Russian threat actors have been prolific for some time now and while we cannot pinpoint significant technical changes, their operational goals and modus operandi seem to have shifted dramatically, from industrial espionage and intelligence gathering, to potentially building the infrastructure for a destructive critical infrastructure attack.
We are not the only ones to note the Russian threat actors’ change in behavior, and there have been examples of such behavior before, such as with Industroyer (Ukraine) and Nuclear 17 (USA). However, we now feel comfortable to share that the observed shift in behavior is indicative of a refocus in targeting critical infrastructure, potentially as an option for a devastating critical infrastructure attack in the future.
While it is safe to say that any matured nation state is developing such capabilities, the differentiator now is that we can observe more groups becoming comfortable using them, and that there is an increase in these types of operations, specifically from Russia right now.
While other Russian threat actors may be involved, at Cymmetria, we have observed APT28 (Fancy Bear), and APT29 (Cozy Bear) thus far, specifically in Europe.
We regularly spend time researching threat actor’s methodologies, and their evolution over time. For our previous work on the subject, please take a look at Gadi Evron and Inbar Raz’s talk APT Reports and OPSEC Evolution, or: These are not the APT reports you are looking for.
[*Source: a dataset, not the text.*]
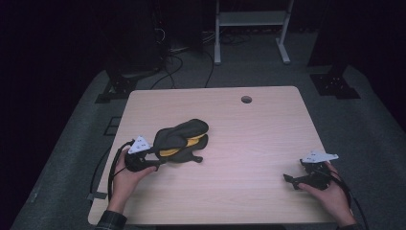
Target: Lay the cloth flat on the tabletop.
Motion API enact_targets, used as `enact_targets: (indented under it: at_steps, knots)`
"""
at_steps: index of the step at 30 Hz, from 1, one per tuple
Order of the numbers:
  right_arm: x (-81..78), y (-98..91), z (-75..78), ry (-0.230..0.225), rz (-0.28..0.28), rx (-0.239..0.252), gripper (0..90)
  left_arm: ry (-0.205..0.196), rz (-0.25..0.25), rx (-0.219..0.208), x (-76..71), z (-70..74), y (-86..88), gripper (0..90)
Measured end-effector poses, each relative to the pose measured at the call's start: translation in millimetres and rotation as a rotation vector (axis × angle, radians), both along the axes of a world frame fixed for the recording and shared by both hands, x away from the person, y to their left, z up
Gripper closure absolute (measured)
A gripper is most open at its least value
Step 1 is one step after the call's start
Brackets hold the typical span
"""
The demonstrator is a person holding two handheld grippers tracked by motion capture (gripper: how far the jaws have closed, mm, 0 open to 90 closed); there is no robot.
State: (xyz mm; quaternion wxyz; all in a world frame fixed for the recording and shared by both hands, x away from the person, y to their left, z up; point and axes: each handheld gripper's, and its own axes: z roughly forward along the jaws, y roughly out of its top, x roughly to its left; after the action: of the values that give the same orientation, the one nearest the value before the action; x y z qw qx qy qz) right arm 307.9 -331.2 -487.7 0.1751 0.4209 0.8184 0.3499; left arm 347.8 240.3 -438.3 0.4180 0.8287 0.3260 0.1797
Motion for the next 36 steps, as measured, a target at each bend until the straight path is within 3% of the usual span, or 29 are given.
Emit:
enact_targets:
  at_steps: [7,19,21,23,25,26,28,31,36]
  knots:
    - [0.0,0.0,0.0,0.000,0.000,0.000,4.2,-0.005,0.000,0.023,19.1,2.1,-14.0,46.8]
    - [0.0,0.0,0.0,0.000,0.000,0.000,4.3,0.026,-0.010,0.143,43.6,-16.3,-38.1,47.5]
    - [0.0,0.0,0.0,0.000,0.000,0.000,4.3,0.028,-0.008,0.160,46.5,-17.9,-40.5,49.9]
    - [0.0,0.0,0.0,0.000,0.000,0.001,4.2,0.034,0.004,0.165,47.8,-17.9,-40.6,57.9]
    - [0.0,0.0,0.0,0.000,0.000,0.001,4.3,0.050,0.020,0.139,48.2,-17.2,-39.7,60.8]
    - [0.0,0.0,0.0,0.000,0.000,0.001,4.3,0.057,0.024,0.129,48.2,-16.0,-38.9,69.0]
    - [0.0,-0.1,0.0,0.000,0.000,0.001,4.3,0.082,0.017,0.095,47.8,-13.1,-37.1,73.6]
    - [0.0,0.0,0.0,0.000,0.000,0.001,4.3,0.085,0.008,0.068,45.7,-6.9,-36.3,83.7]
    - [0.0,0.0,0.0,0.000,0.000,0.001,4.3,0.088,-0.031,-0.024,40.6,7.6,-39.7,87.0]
Note that some of what is discussed in the talk is outdated—for example: Sofacy’s (APT28’s) goals.
More targets, diminished proficiency
The threat actors appear to be spending less effort on their attacks. Here are some of our findings and interpretations:
- We observed increased activity (launching attack operations against more targets).
- The overall proficiency of their attacks has decreased, perhaps as a result of the increased activity.
- They may be having issues with economies of scale, using different threat actors in collaboration, to meet the demands of these large operations.
The third-party approach – A response to current anti-APT solutions?
Once the threat actors gain access to a third party’s network environment, their lateral movement techniques vary. In several instances, we have seen them using the following two techniques to gain access to their target environment via a third party:
- Misusing a VPN connection
This may indicate that the threat actors are looking for new ways to initially breach an organization, now that anti-APT solutions such as EDR and sandboxing are widely used. Once they gain access to the organization’s environment, they proceed normally with lateral movement, gaining access to more systems.
Cymmetria’s MazeRunner usually catches threat actors this way at customer sites, by using cyber deception to discover them as they attempt lateral movement.
While it is possible—and likely—that these threat actors are targeting a variety of industries, at Cymmetria, we’ve observed the following industries being attacked in Europe:
- Energy (Power)
- Hospitals (Health)
In conclusion: Building a strategic option?
These threat actors are shifting their focus, and perhaps their primary aim, from espionage to building a destructive weapon. While this has not been conclusively proven, our reasoning is as follows:
- The world’s nation states use cyber for military applications, and it makes sense for Russia to position their cyber capabilities to be able to leverage them when needed for critical infrastructure attacks.
- There has been an increase in attack frequency (to the point of lower proficiency) combined with a shift in the focus of these attacks to primarily critical infrastructure targets.
- When these threat actors breach an organizational network, they often do not steal data, but rather dig in and wait for orders.
Others may reach different conclusions. So far, nothing has been proven. But, taking into consideration what we have seen over the last few of years—specifically with the energy sector attacks in the Ukraine, and the geopolitical landscape—we cannot afford to not take heed of this shift in aims and technical priorities. We should consider this a warning and a call to action for defenders.